ONCE
Udo Grunwald había visto muchas cosas terroríficas en sus tiempos de soldado y de cazador de brujas. Había sido testigo, de escenas de demencia y de derramamiento de sangre, había visto hacer inmunda magia que retorcía la esencia de la realidad, y visto hombres poseídos por demonios. Pero nada lo había preparado para la visión de la monstruosidad que siseaba y echaba humo mientras rodaba inexorablemente hacia él, atravesando la arqueada entrada al interior de la enorme fortaleza que era el puesto de Barbasevera.
—Dama de misericordia —juró Grunwald. Annaliese estaba igualmente pasmada por la bestia que se aproximaba.

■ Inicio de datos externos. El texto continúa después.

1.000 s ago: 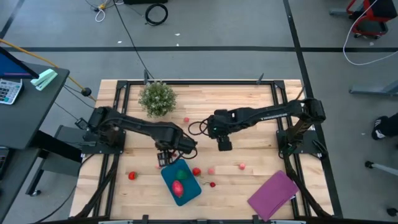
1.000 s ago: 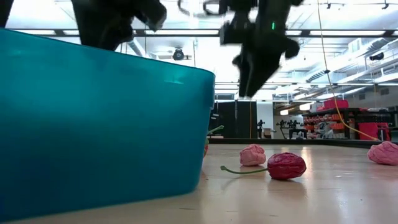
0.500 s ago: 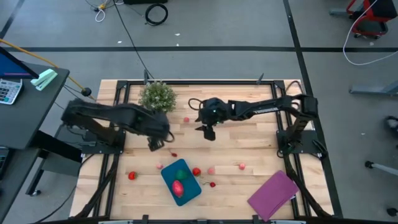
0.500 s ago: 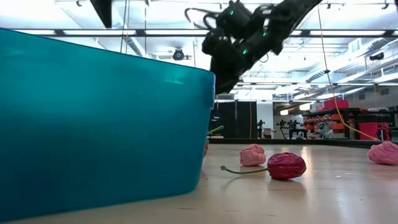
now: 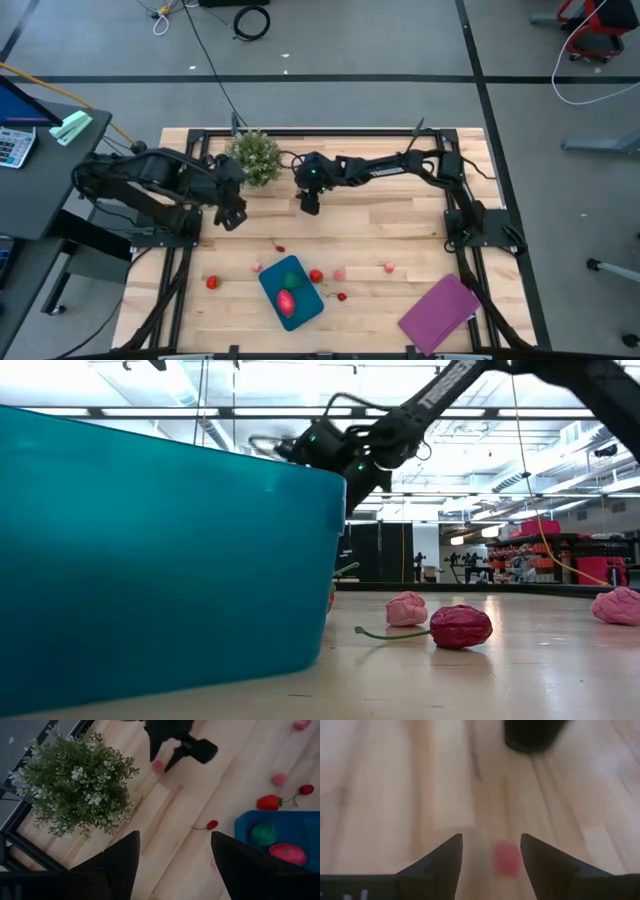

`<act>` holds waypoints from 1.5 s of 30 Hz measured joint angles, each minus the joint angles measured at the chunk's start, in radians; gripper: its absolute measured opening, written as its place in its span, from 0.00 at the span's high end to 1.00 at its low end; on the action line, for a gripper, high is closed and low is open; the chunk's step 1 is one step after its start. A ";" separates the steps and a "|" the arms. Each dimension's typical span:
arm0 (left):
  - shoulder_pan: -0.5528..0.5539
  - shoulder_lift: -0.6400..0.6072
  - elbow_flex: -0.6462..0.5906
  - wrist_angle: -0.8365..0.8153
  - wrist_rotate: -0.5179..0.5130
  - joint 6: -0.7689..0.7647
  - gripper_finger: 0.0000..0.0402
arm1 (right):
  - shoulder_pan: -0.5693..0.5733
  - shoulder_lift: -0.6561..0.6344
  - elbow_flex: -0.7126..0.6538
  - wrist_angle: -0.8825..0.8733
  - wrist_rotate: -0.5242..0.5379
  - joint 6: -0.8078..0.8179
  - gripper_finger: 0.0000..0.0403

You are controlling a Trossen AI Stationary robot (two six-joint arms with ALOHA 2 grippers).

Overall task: Pick and placing Produce into tupperware
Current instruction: Put the pink peach into the blue bin

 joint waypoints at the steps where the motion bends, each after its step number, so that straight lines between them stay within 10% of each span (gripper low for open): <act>1: 0.000 0.001 0.000 0.000 0.000 0.000 0.37 | -0.006 0.014 0.021 -0.021 0.002 0.005 0.48; 18: 0.006 0.030 -0.001 0.002 -0.004 0.097 0.42 | -0.007 0.090 0.048 -0.044 0.047 -0.019 0.51; 26: 0.005 0.030 -0.001 0.002 -0.003 0.097 0.42 | 0.000 0.078 0.048 -0.056 0.047 -0.020 0.80; 29: 0.005 0.030 -0.001 0.002 -0.004 0.097 0.42 | 0.007 0.065 0.048 -0.088 -0.008 -0.001 0.94; 35: 0.005 0.030 -0.001 0.004 -0.006 0.097 0.43 | 0.070 -0.042 0.045 -0.225 -0.307 0.006 0.91; 45: 0.005 0.030 -0.001 0.009 -0.031 0.098 0.46 | 0.309 -0.251 0.029 -0.167 -0.268 -0.233 0.93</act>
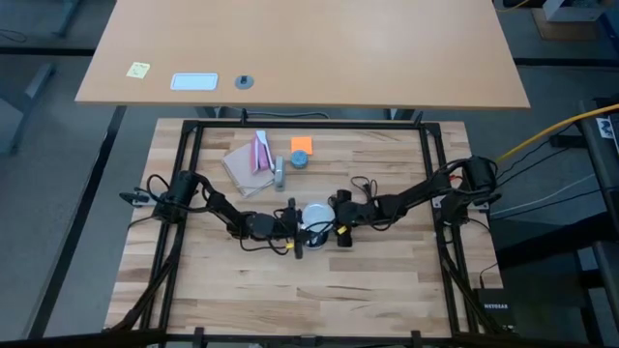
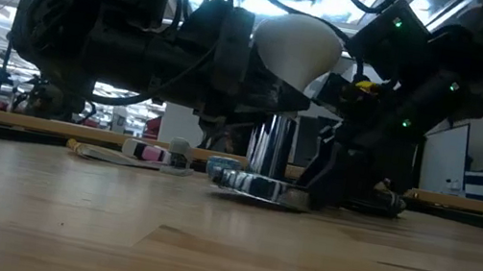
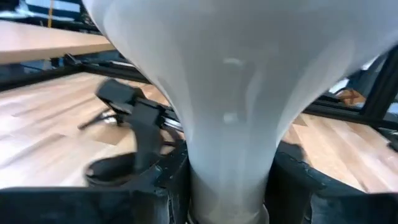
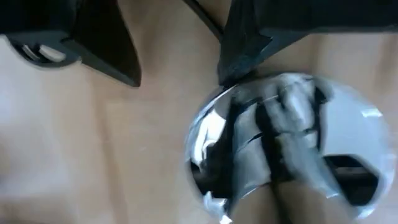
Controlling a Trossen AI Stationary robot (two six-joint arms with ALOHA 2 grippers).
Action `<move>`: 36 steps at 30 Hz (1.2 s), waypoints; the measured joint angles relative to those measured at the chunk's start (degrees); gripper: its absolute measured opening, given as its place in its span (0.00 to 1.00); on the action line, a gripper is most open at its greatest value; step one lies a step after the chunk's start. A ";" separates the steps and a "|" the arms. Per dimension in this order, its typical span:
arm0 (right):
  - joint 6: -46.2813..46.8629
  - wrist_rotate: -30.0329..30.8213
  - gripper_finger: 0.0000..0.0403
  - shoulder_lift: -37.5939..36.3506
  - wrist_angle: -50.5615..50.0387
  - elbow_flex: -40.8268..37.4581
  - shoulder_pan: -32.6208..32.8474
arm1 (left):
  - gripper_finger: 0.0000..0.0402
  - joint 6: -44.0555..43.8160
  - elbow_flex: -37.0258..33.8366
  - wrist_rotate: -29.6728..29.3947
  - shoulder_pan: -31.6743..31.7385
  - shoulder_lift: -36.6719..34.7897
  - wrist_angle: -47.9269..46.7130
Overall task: Screw lightbulb
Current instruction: Remove the white lightbulb from the silver lamp
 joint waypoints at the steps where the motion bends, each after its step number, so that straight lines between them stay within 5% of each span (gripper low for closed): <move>1: 0.79 -1.30 0.56 -0.06 -0.20 0.00 -0.02 | 0.38 0.41 0.02 -0.32 0.00 0.00 -0.02; 9: 6.14 -11.27 0.56 0.07 1.82 -0.18 0.05 | 0.36 3.13 0.02 -2.14 0.11 0.00 -0.30; 15: 10.93 -13.35 0.56 0.42 8.96 -0.56 0.52 | 0.37 3.25 -0.02 -3.72 0.11 0.00 -0.09; 25: 13.88 -12.00 0.56 0.48 12.11 -0.47 4.74 | 0.38 3.32 -0.02 -3.87 0.15 -0.07 -0.34; 36: 13.98 -1.71 0.56 0.28 17.51 -0.28 10.18 | 0.38 3.39 -0.13 -4.03 0.25 -0.35 -0.27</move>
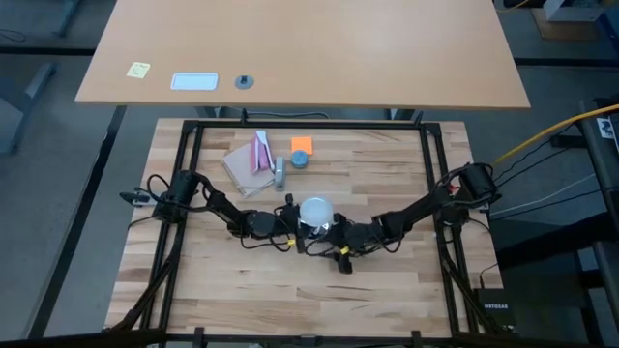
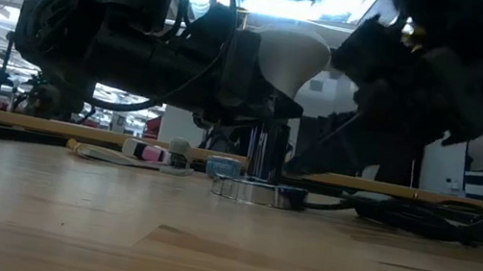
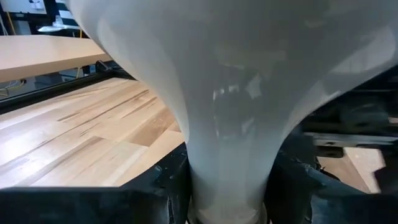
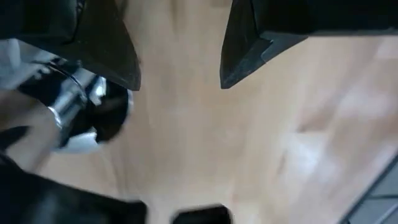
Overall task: Screw lightbulb
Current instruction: Remove the white lightbulb from the silver lamp
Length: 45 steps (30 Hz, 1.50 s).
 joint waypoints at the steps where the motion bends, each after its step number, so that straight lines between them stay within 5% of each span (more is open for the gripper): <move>1: 0.42 0.79 0.56 0.00 0.86 0.00 0.49 | 0.38 -0.09 0.00 0.03 0.01 0.01 0.08; 7: 0.60 10.21 0.56 -2.26 1.52 0.00 3.21 | 0.38 -0.29 -0.02 0.28 -0.03 0.00 0.75; 18: -0.41 36.32 0.56 -11.41 -17.86 0.00 2.17 | 0.38 -2.66 0.00 0.92 -0.99 0.00 1.28; 30: 4.42 23.28 0.56 -1.16 -15.18 0.00 -5.37 | 0.38 -4.19 0.04 0.90 -0.97 -0.09 1.37; 45: 8.24 18.05 0.56 -0.07 -12.70 4.37 1.44 | 0.38 -3.00 0.20 0.63 -0.72 -0.35 0.50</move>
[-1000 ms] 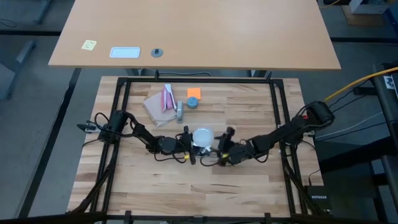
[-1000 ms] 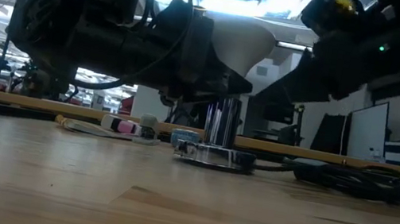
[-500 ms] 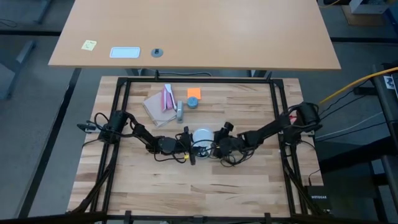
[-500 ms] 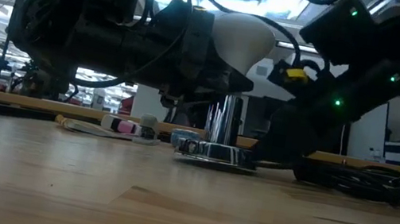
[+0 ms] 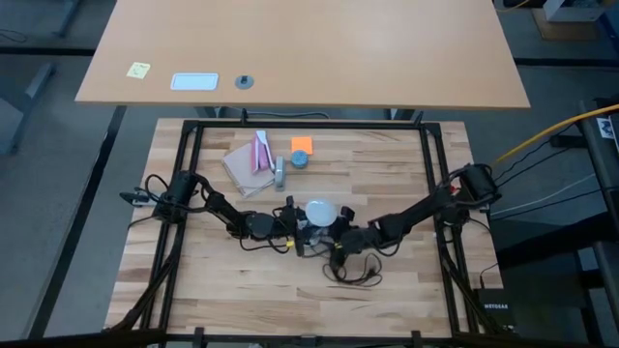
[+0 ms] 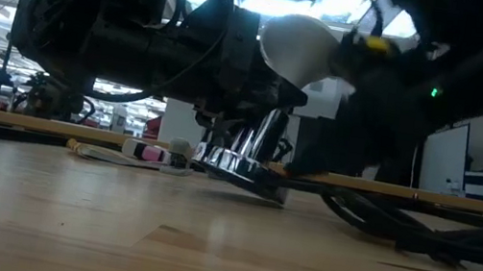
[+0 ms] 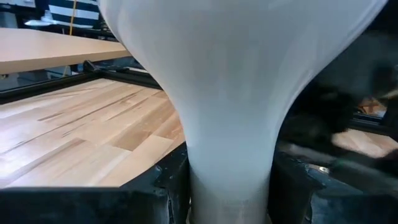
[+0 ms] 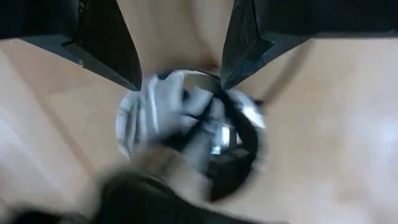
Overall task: Screw lightbulb
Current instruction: Remove the white lightbulb from the silver lamp
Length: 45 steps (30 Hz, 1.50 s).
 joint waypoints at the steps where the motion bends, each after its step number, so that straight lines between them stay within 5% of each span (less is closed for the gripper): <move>1: -0.03 0.21 0.56 0.02 0.00 0.62 0.41 | 0.38 0.03 0.00 0.02 0.02 0.00 -0.10; 7: -2.94 4.97 0.56 -0.29 -1.60 3.53 1.97 | 0.38 -0.57 0.00 -0.11 0.02 0.00 -0.05; 14: 2.55 7.75 0.56 -3.56 -16.69 6.02 3.34 | 0.38 0.10 -0.04 -0.09 0.21 0.11 0.76; 21: 3.70 8.22 0.56 -2.87 -16.37 8.36 6.80 | 0.38 -1.25 0.27 -0.59 2.15 0.32 0.69; 31: 11.93 11.98 0.56 3.02 -18.11 8.57 7.17 | 0.38 0.53 3.37 0.08 3.22 0.35 0.22; 39: 28.99 17.33 0.56 6.12 -31.67 8.77 7.38 | 0.38 0.17 3.39 0.12 2.49 0.26 -3.96; 45: 30.28 20.18 0.56 6.21 -35.08 8.68 7.02 | 0.38 -0.18 3.50 0.30 2.27 0.15 -7.25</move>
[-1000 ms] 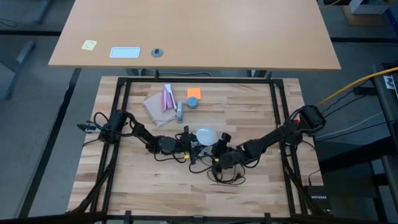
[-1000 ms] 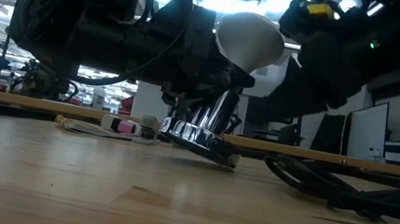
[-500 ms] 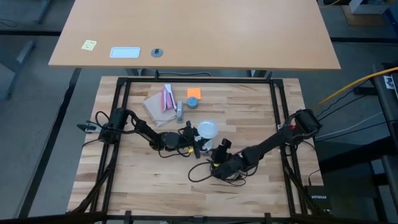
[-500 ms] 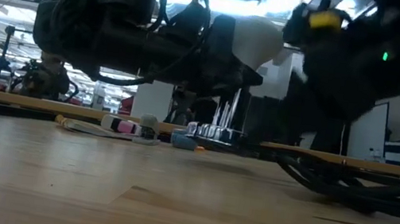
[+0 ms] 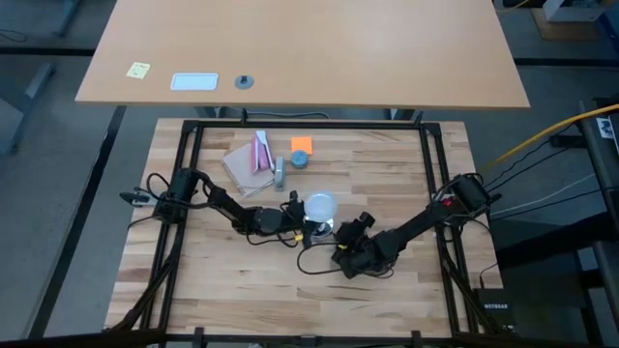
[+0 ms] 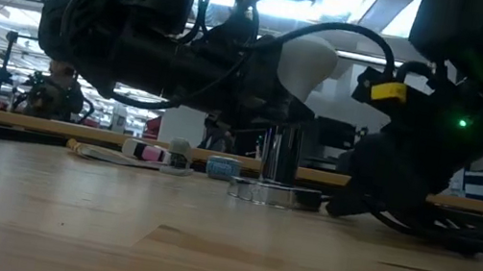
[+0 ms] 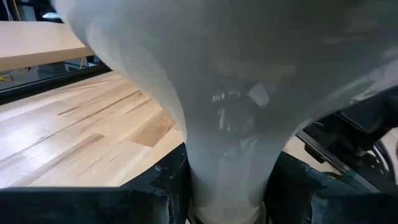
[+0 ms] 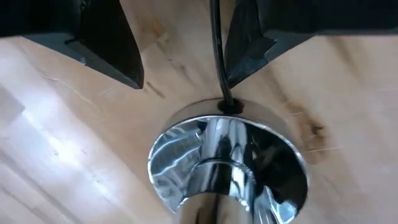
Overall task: Screw lightbulb
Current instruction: Remove the white lightbulb from the silver lamp
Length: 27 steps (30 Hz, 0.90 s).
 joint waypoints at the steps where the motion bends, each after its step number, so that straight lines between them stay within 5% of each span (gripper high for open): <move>1: 0.01 0.05 0.56 0.00 -0.44 0.00 -0.14 | 0.38 -0.18 0.04 -0.04 -0.11 -0.02 -0.31; 27: -0.25 -0.61 0.56 0.04 -4.74 -0.07 -1.63 | 0.38 -2.24 -0.04 0.89 -0.31 0.02 -0.53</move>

Mientras marchaban a través del paso del Fuego Negro camino de Barbasevera, a través de una tierra que había pisado el propio Sigmar, Udo había comenzado a evaluar a la muchacha. Las primeras impresiones indicaban que era bastante pura, aunque él sabía que esas cosas a menudo eran mascaras, producto de cuidadoso fingimiento. Estos pensamientos se borraron de su mente mientras miraba, boquiabierto, la máquina que tenían ante sí.
Sólo el elfo, que Grunwald se había enterado de que se llamaba Eldanair, parecía impasible; contemplaba la actividad con expresión de desagrado en su largo rostro pálido, y se cubría la boca y la nariz con un pliegue de su capa para protegerse del humo acre. Aunque Grunwald sabía que Eldanair no tenía conocimiento de la larga discusión que había tenido lugar para que los enanos consideraran siquiera permitir que un elfo entrara en Barbasevera, se sintió irritado por su reacción ante esta maravilla de los enanos.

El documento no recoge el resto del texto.